Wheelchair softball coming to Mississippi

2/27/2009

By Susan Christensen
Special to the Advocate

Wheelchair softball will join Methodist Rehabilitation Center’s growing list of adaptive sports, thanks to a $76,121 grant from the Craig H. Neilsen Foundation.

The gift will pay for the purchase of equipment, and the sport will be debuted at a summer instructional clinic in Jackson. The grant also will fund expansion of wheelchair fencing and handcycling, two popular programs that currently serve only the Jackson area. Clinics and events will bring the two existing sports to the Gulf Coast, Northeast Mississippi, the Delta and central Mississippi.

“We found out about the grant in December, and I can’t think of a better Christmas present,” said Ginny Boydston, therapeutic recreation director at Methodist Rehab in Jackson. “It’s always exciting to introduce something new to the state, and softball is a game that a lot of people want to play.”

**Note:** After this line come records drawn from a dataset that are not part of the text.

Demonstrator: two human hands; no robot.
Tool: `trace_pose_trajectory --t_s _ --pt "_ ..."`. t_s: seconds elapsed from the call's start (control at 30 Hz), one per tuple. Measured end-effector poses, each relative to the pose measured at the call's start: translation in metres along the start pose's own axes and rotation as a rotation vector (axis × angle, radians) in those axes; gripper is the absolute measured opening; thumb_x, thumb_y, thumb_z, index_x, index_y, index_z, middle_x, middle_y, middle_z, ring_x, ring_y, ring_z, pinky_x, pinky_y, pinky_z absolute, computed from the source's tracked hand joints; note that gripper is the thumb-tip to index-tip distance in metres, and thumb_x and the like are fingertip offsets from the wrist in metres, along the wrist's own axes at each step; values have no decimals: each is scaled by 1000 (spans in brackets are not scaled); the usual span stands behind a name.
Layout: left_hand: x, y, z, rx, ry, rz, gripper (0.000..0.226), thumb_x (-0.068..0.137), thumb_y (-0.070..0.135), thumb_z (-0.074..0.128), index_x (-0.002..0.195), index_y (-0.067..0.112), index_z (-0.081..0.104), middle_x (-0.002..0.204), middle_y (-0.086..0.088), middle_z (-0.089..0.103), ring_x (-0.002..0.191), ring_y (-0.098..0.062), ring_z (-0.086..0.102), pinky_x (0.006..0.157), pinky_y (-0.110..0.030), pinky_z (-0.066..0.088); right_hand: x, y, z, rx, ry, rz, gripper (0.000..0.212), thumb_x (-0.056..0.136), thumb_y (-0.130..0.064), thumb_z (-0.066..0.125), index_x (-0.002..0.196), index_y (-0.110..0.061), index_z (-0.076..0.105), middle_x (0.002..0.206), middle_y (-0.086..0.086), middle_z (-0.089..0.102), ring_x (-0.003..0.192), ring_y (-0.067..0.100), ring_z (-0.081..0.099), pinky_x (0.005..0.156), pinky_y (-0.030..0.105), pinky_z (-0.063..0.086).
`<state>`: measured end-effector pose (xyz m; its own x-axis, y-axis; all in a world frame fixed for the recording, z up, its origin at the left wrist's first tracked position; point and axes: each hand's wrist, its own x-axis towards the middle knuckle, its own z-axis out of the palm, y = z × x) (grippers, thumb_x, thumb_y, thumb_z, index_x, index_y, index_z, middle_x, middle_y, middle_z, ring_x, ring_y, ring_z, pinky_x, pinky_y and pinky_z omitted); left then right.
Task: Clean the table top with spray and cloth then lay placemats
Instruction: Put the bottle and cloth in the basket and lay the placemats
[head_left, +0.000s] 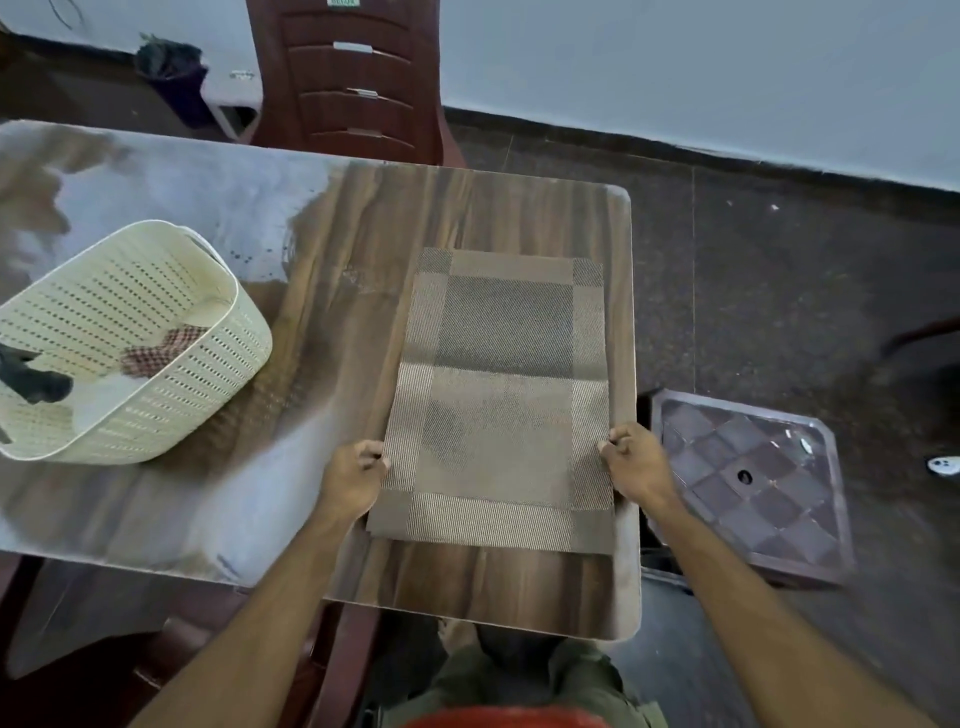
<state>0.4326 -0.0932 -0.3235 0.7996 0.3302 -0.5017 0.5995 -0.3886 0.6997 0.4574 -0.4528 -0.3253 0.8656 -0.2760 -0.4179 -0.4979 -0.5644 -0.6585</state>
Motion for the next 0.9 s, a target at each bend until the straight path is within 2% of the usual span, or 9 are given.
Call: trace_pose_trajectory --t_s 0.07,0.17,0.27,0.3,0.37,0.5,0.6,0.73,0.9 --pt "3 17 5 5 63 41 10 91 5 65 101 8 69 91 -9 70 87 -22 65 74 -24 42 6 -6 0 52 47 10 27 93 -9 63 76 -27 50 65 -7 54 59 10 50 63 29 46" --pt "16 40 8 -64 103 58 18 91 6 67 108 1 69 93 -10 67 84 -18 61 66 -17 45 16 -14 -2 149 92 45 21 92 -9 65 79 -21 54 63 -6 53 57 11 49 62 33 47" --pt "23 37 7 -85 76 4 19 90 10 70 106 -1 70 79 -8 64 56 -7 57 45 -11 40 15 -19 -7 244 85 79 10 93 -10 67 93 -11 57 69 -1 53 56 11 49 46 27 49" --pt "22 30 6 -84 60 -10 17 90 10 70 103 -2 70 74 -8 63 48 -2 53 42 -11 38 12 -18 -8 255 64 76 10 93 -9 66 95 -11 57 69 -1 53 57 12 50 48 29 49" --pt "16 17 6 -88 50 -21 17 89 8 70 102 -4 70 73 -7 63 53 -2 54 42 -7 38 9 -9 -7 218 49 30 10 93 -8 66 93 -14 58 62 -7 51 58 12 48 59 34 49" --pt "7 9 6 -173 15 -44 13 90 2 67 102 -4 68 66 -2 58 51 -7 50 38 -7 35 12 -8 -4 95 95 -67 9 92 -11 66 96 -17 60 59 -12 46 56 5 44 58 21 39" --pt "9 10 6 -232 14 -76 13 91 -2 66 103 -3 65 70 -4 58 43 1 50 36 -10 34 19 -15 -1 113 104 -77 9 91 -12 67 94 -18 60 64 -9 49 62 9 47 63 24 40" --pt "11 6 6 -223 18 -89 16 90 -2 67 104 -7 66 73 -6 61 55 -7 53 40 -10 38 20 -9 2 128 108 -62 10 91 -13 68 97 -17 61 60 -12 47 56 5 44 65 28 41" --pt "11 4 1 -237 80 -58 17 89 2 69 105 -5 70 90 -14 68 78 -19 61 66 -17 48 15 -14 3 74 85 -117 11 91 -8 67 93 -17 60 53 -14 39 52 6 40 63 30 40"
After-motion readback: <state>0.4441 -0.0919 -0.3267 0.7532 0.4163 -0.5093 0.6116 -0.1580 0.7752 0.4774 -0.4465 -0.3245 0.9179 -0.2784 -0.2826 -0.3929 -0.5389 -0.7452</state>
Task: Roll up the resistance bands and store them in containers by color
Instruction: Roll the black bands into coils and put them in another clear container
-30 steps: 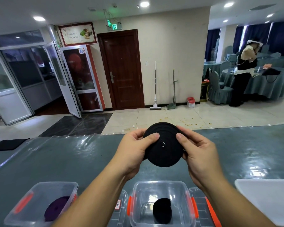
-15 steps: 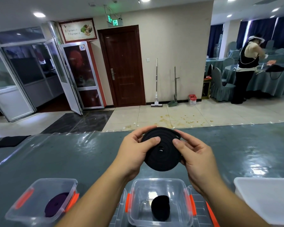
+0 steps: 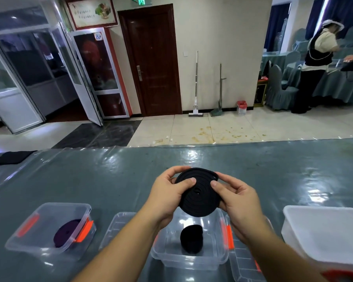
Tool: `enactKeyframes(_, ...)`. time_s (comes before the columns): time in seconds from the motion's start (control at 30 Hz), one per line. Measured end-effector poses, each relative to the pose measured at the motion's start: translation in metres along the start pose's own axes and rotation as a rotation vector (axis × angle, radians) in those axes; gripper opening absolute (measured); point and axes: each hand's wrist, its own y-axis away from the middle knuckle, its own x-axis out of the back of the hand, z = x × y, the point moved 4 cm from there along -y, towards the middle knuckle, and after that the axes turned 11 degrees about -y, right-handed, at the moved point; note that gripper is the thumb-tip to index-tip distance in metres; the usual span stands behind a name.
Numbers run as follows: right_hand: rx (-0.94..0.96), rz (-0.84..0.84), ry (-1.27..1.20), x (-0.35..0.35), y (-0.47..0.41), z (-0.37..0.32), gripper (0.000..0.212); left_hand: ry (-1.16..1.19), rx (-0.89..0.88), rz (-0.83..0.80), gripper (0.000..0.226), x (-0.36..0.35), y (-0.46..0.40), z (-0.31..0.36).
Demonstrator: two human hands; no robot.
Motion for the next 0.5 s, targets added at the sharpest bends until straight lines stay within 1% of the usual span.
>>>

Neal Pettigrew of Byram is one who can’t wait to get back in the game. “That is what I’ve been wanting to play more than anything,” said the 44-year-old, who was paralyzed in a 1996 car accident. “I pitched for many years, and I’ve mentored my son. Baseball is one of my favorite sports.”

The only one of its kind in Mississippi, Methodist Rehab’s therapeutic recreation program has helped thousands of people with disabilities return to an active lifestyle through a variety of adaptive sports. Over the years, participants have been able to sample tennis, basketball, quad rugby, sled hockey, water and snow skiing, power soccer, scuba diving, road racing, hunting, fishing and even dance. 

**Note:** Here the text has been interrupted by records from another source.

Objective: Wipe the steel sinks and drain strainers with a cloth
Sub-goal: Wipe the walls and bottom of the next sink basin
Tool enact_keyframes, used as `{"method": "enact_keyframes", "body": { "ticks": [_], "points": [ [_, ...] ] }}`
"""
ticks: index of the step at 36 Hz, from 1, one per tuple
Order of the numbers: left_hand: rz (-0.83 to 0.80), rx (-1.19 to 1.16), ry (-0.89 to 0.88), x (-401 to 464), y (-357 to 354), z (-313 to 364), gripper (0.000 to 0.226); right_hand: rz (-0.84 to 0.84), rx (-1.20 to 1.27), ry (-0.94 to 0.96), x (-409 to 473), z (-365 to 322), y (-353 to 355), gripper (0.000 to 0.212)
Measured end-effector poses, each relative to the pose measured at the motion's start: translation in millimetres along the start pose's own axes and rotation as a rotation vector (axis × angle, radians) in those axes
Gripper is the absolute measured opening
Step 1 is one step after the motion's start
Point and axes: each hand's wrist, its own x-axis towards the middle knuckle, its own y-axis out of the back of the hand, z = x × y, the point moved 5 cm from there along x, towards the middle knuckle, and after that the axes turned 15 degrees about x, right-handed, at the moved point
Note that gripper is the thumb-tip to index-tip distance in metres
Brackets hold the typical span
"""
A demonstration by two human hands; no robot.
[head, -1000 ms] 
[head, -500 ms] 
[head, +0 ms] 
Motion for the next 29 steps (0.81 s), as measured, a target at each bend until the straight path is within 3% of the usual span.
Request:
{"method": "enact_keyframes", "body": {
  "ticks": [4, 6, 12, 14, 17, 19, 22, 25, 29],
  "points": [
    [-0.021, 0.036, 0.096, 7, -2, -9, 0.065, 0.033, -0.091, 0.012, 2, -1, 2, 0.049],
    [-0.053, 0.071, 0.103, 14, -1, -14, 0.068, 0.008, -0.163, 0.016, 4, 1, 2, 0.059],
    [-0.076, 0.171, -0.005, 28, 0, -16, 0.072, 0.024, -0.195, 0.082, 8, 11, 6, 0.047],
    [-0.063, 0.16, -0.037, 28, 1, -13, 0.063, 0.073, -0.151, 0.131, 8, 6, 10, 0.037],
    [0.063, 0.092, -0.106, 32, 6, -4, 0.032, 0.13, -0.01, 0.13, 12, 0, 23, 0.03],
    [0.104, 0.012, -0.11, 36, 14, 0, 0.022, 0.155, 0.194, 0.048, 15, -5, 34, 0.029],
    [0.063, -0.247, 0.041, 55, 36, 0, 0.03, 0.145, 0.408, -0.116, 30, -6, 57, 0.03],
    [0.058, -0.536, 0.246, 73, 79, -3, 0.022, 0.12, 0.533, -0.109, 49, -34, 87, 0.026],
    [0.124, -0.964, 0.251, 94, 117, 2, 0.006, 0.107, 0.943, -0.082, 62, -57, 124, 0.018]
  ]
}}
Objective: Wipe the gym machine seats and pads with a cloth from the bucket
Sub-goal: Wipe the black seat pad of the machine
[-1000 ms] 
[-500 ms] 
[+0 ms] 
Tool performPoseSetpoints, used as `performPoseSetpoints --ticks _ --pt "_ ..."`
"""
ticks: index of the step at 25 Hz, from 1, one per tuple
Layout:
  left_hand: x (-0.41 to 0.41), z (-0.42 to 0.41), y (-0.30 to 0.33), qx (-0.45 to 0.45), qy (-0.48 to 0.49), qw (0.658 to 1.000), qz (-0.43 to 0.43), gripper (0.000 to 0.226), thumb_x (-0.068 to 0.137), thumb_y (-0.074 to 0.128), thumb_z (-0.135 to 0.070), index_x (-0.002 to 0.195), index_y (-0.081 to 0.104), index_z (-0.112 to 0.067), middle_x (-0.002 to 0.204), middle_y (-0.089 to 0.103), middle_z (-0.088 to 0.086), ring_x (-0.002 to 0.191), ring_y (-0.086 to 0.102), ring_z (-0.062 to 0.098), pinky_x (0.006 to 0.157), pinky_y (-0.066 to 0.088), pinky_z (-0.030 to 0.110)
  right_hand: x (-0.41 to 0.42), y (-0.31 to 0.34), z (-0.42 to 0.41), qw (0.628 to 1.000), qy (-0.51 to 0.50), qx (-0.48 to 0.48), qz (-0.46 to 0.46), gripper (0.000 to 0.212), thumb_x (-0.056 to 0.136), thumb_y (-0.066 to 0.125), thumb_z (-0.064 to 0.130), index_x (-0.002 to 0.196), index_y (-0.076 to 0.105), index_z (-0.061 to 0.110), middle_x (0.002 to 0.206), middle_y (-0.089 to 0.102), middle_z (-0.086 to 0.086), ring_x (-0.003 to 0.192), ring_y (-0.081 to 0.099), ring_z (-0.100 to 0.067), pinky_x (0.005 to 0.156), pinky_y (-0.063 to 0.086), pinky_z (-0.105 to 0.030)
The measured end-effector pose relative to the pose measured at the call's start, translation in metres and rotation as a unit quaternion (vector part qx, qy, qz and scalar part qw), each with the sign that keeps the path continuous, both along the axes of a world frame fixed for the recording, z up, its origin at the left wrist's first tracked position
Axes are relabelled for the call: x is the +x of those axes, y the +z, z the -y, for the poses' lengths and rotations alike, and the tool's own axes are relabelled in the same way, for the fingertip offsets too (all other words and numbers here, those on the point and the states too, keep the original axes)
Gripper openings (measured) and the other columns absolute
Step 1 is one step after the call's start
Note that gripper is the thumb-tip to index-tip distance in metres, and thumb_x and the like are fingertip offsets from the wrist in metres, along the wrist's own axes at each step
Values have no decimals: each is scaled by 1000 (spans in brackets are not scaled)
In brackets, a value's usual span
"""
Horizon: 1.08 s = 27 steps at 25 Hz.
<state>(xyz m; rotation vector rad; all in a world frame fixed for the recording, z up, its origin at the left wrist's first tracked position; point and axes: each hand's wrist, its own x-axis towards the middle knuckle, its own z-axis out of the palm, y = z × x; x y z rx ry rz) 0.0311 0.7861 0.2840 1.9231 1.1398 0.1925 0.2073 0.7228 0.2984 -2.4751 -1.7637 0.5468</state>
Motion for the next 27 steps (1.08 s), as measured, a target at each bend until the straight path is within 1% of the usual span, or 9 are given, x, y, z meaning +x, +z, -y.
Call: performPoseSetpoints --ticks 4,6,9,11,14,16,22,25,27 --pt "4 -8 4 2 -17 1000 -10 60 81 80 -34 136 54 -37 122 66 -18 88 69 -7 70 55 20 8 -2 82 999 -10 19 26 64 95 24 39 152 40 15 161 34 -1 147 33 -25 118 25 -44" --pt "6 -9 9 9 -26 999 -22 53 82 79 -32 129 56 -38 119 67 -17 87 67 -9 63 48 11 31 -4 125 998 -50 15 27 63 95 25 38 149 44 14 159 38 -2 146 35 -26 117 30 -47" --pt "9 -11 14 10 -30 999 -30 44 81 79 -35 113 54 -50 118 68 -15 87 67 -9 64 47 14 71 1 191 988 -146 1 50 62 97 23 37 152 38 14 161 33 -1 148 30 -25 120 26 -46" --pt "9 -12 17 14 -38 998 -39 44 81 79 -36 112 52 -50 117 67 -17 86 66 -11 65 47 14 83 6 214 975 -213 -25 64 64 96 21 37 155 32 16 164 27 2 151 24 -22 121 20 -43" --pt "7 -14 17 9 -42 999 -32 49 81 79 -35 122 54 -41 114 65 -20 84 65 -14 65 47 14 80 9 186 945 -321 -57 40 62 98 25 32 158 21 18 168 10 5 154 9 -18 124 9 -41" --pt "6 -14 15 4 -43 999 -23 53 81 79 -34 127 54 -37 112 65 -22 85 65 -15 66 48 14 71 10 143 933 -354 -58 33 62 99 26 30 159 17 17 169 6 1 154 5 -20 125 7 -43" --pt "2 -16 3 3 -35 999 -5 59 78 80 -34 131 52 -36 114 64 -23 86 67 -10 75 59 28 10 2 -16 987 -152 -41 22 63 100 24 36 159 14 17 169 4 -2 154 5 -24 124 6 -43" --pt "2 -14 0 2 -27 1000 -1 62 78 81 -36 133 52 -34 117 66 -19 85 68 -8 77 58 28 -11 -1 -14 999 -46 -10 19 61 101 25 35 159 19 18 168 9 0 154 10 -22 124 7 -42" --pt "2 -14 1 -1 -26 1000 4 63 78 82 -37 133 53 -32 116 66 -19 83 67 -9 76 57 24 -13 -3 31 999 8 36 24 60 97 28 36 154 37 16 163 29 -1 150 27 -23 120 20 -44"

“These opportunities promote health and independence, and the expansion made possible with this grant is wonderful news for Mississippians who have disabilities,” said Chris Blount, director of the Wilson Research Foundation at Methodist Rehab, who led the grant proposal effort.  

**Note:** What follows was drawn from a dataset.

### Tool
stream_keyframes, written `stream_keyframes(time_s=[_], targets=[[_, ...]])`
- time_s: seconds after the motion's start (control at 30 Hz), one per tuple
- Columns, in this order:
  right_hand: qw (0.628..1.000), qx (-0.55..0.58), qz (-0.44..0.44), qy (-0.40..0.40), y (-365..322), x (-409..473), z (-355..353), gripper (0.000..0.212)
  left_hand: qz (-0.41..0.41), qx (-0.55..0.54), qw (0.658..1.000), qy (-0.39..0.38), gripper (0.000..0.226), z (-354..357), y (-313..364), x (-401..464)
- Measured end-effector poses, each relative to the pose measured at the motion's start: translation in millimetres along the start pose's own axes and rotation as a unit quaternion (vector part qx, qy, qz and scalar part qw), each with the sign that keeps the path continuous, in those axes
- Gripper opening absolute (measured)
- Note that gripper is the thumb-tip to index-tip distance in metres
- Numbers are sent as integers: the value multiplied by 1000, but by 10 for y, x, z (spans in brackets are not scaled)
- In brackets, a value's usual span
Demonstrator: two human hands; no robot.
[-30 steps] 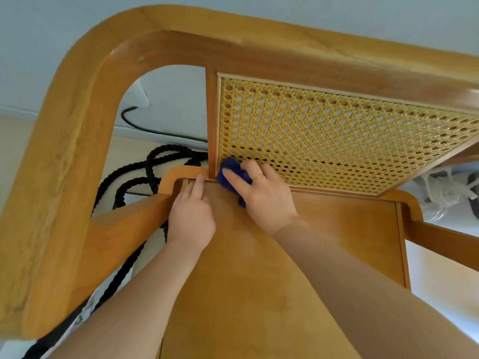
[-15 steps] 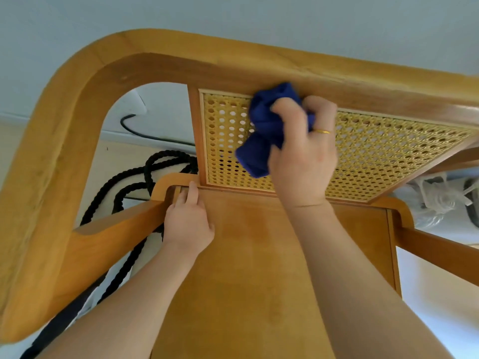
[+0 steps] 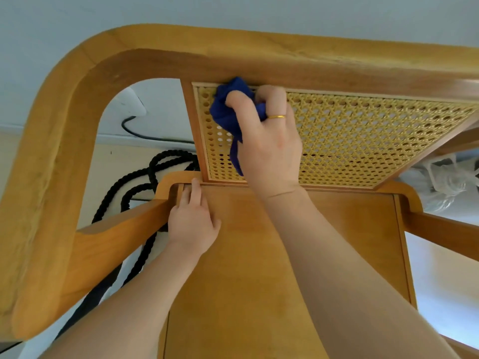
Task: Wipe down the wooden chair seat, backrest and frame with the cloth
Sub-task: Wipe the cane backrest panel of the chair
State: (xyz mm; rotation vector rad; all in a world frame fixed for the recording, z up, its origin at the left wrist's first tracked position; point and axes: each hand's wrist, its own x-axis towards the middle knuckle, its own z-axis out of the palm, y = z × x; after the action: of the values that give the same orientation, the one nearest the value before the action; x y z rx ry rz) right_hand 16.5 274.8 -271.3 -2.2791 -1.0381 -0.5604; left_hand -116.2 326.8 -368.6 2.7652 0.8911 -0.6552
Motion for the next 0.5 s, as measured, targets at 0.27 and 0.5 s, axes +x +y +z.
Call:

Many of Methodist Rehab’s adaptive sports programs are supported by grants, and Boydston said the Neilsen Foundation has been an especially generous benefactor. “I’m very honored that they believe in us,” she said.

The foundation awards grants to charities benefiting spinal cord injury research and rehabilitation. It was established in 2003 by Ameristar Casino founder Craig H. Neilsen, who was paralyzed in a 1985 car accident and died in 2006.

“The Craig H. Neilsen Foundation is proud to support Methodist Rehabilitation Center,” said Beth Goldsmith, executive director. “As Chairman of Ameristar Casinos and the Neilsen Foundation, Craig Neilsen’s son, Ray, has continued his father’s generous support for the innovative programs and excellent patient care offered to those associated with MRC. This partnership has made an important difference in the lives of the MRC patients.”

Ameristar Vicksburg employees and the Neilsen Foundation helped Methodist Rehab purchase its original fencing and handcycling equipment in 2005. And Boydston said she’ll be relying on athletes from both sports to help with the upcoming clinics. “I’m looking forward to them taking a leadership role,” she said. “Their hands-on experience will be an extra benefit to the people learning the sports.”